● **Try it**
Tally up the lines below that include the word "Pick". Answer with the number alone.

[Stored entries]
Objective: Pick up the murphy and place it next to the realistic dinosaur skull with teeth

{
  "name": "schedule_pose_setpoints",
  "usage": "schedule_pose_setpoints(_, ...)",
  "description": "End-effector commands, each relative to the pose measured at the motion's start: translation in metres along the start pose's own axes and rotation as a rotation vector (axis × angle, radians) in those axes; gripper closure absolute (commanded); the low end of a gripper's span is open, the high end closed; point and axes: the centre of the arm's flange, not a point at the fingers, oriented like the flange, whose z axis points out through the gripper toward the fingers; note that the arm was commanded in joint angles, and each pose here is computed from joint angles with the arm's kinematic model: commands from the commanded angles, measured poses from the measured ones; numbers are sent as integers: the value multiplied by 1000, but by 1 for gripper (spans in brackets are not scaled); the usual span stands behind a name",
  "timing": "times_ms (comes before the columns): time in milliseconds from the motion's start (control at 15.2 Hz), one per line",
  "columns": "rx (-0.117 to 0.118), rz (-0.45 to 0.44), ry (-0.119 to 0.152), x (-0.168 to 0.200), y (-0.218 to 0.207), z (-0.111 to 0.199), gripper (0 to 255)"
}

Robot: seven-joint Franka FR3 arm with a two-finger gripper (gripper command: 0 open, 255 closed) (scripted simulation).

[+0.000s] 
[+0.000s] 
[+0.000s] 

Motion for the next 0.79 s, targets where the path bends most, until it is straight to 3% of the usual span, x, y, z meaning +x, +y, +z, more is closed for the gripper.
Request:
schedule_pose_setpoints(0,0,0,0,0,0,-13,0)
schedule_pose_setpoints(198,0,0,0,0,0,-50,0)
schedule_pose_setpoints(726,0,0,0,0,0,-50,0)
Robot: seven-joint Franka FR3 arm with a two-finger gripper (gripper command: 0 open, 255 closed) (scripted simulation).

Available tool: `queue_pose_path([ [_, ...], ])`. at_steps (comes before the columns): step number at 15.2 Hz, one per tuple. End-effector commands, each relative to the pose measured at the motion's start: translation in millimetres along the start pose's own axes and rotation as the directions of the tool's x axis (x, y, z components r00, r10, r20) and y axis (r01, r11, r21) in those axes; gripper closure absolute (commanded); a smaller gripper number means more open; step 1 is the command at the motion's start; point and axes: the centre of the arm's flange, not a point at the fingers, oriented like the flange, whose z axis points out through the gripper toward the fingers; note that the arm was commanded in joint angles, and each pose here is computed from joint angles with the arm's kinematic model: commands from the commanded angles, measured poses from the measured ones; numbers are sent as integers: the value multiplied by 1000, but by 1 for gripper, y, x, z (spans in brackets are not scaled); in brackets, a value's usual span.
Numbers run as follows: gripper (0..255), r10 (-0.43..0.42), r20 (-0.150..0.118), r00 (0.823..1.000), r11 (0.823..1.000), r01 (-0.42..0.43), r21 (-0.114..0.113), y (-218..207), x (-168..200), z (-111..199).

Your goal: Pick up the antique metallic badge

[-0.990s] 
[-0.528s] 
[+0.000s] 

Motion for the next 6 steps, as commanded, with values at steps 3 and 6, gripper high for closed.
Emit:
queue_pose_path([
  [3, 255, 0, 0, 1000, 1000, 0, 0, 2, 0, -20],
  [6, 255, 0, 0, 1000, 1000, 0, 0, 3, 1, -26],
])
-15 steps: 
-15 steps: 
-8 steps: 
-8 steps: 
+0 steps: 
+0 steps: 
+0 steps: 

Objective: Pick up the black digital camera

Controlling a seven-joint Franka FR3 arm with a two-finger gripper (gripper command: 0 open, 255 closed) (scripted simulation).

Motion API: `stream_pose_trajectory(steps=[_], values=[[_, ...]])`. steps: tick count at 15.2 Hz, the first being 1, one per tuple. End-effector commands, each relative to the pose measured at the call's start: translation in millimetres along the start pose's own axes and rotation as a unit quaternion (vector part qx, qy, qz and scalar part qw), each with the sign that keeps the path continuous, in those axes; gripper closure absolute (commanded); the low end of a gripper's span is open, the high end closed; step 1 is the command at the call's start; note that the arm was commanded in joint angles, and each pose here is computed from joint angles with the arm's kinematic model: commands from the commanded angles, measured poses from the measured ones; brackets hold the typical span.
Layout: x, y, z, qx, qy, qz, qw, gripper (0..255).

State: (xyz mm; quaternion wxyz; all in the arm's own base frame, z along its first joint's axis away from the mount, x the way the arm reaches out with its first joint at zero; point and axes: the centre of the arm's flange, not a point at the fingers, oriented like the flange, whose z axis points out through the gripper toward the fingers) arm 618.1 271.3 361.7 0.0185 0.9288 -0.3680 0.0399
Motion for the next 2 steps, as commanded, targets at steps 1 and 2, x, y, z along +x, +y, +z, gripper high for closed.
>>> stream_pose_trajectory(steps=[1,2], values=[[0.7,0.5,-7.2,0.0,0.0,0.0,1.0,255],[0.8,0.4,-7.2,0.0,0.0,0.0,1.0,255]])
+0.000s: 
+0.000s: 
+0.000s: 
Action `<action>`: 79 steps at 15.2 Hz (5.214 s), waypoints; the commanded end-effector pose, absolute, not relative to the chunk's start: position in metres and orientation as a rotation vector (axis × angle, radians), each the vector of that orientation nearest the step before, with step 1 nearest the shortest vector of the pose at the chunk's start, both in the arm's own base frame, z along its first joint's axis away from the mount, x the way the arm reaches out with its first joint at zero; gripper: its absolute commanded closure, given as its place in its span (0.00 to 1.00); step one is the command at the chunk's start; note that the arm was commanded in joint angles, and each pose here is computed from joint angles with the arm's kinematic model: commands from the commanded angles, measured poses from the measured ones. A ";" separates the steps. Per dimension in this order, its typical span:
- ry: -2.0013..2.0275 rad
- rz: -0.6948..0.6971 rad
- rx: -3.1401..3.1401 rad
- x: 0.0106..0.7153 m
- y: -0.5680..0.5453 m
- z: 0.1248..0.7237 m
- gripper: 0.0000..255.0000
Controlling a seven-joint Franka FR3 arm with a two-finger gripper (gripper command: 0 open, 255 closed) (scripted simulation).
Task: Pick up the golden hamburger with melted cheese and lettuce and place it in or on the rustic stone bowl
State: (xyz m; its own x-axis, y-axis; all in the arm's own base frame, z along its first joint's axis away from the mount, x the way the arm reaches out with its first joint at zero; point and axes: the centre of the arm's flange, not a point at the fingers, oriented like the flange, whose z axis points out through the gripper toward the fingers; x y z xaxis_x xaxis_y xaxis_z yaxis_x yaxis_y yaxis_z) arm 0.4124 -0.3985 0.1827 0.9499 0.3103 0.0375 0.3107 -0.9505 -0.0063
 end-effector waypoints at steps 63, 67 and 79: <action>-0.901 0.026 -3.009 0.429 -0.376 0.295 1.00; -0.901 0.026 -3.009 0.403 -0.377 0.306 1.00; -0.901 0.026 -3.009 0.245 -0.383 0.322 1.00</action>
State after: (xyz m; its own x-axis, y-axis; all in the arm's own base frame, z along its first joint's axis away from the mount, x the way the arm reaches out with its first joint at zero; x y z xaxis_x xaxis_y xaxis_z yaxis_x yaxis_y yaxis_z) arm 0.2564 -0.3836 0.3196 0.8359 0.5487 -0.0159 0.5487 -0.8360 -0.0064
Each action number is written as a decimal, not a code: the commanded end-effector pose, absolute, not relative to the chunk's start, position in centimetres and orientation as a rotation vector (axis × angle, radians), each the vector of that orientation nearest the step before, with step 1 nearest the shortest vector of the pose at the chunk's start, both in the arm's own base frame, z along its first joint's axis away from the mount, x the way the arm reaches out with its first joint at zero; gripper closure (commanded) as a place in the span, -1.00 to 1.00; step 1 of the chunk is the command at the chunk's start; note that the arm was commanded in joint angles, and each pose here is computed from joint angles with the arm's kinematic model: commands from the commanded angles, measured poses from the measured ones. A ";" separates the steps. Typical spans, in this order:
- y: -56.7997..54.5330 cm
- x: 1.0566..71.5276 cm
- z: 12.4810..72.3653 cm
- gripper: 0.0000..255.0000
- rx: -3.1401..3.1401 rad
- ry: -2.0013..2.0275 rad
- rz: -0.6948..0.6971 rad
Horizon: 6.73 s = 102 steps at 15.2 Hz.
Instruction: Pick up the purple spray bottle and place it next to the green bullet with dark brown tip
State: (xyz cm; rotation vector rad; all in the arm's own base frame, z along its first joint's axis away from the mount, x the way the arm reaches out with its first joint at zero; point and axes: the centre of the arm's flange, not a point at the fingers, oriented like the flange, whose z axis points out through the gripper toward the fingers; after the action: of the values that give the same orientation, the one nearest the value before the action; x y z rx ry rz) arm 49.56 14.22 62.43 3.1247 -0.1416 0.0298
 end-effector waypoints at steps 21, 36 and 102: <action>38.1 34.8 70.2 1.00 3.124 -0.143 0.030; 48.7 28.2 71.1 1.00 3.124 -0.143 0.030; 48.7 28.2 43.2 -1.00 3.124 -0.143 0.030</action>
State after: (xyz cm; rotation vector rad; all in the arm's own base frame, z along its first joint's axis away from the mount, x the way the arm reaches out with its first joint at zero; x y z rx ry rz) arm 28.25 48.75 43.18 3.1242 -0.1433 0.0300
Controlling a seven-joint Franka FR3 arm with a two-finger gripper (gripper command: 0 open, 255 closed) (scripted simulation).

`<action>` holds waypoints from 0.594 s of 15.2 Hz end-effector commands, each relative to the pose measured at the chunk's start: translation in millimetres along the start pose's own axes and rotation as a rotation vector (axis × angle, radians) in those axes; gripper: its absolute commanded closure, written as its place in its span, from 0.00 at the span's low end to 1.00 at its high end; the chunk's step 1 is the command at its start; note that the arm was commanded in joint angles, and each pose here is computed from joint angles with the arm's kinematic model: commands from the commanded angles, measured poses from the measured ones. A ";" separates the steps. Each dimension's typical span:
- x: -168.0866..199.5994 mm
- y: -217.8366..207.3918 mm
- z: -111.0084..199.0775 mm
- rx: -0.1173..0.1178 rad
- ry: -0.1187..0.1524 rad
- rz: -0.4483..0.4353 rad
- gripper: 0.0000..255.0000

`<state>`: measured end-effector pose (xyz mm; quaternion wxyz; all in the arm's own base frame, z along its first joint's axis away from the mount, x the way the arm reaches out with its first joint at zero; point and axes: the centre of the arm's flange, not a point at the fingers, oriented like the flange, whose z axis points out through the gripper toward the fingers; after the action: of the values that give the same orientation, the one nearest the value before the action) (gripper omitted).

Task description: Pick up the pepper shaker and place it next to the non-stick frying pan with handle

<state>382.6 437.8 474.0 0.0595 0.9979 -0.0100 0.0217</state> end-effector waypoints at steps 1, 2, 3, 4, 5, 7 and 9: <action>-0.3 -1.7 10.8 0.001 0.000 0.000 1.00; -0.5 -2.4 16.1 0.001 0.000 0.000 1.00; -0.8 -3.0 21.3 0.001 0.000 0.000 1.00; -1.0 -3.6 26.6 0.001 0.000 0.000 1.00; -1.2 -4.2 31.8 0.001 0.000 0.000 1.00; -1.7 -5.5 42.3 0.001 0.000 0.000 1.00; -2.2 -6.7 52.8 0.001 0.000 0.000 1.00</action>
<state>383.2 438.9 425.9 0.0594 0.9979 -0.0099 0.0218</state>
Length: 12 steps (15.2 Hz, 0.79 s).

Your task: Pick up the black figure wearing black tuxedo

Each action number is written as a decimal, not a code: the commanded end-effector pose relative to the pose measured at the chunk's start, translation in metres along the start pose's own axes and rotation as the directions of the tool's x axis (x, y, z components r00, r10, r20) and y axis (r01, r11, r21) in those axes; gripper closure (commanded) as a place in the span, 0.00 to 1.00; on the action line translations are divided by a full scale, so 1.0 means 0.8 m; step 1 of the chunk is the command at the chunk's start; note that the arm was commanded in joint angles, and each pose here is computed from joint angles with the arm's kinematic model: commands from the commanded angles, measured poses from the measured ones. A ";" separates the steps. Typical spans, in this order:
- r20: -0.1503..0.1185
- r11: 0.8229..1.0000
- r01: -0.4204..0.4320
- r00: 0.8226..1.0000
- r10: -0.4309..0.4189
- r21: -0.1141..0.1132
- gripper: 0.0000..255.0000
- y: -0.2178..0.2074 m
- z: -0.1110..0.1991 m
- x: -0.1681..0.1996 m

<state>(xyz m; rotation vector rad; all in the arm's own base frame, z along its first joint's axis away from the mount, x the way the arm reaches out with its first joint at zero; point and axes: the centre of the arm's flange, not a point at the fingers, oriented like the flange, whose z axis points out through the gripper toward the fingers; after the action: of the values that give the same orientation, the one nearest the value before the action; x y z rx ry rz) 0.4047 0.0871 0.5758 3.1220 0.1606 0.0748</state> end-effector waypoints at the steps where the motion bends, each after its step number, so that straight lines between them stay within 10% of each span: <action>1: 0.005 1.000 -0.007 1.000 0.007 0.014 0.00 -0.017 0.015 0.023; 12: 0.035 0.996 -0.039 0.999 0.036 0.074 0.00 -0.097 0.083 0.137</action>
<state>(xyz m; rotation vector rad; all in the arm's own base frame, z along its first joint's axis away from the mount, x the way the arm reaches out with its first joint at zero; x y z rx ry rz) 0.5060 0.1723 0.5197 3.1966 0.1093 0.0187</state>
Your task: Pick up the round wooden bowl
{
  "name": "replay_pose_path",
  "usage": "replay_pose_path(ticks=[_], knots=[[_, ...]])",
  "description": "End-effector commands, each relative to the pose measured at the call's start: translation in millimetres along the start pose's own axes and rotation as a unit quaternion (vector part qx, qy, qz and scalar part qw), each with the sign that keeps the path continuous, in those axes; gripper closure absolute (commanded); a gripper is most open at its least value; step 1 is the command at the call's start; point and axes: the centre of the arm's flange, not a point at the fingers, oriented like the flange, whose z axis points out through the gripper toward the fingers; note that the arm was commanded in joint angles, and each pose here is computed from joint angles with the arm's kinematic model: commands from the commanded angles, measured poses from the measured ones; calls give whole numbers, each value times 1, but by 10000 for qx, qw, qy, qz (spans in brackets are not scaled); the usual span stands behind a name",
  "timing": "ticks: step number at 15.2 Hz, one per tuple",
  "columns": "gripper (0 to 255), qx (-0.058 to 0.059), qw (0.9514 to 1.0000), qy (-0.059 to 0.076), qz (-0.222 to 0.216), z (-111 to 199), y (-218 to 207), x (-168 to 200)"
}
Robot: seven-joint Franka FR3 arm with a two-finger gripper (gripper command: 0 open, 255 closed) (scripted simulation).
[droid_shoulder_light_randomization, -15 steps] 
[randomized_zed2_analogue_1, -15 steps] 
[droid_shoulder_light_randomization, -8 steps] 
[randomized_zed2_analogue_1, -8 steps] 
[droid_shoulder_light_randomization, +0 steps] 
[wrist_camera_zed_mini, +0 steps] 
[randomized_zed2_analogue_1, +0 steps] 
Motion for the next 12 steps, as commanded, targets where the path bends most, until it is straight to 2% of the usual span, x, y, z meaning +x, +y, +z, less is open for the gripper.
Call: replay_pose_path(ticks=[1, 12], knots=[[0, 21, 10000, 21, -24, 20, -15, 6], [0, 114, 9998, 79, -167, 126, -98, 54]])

● **Response below**
8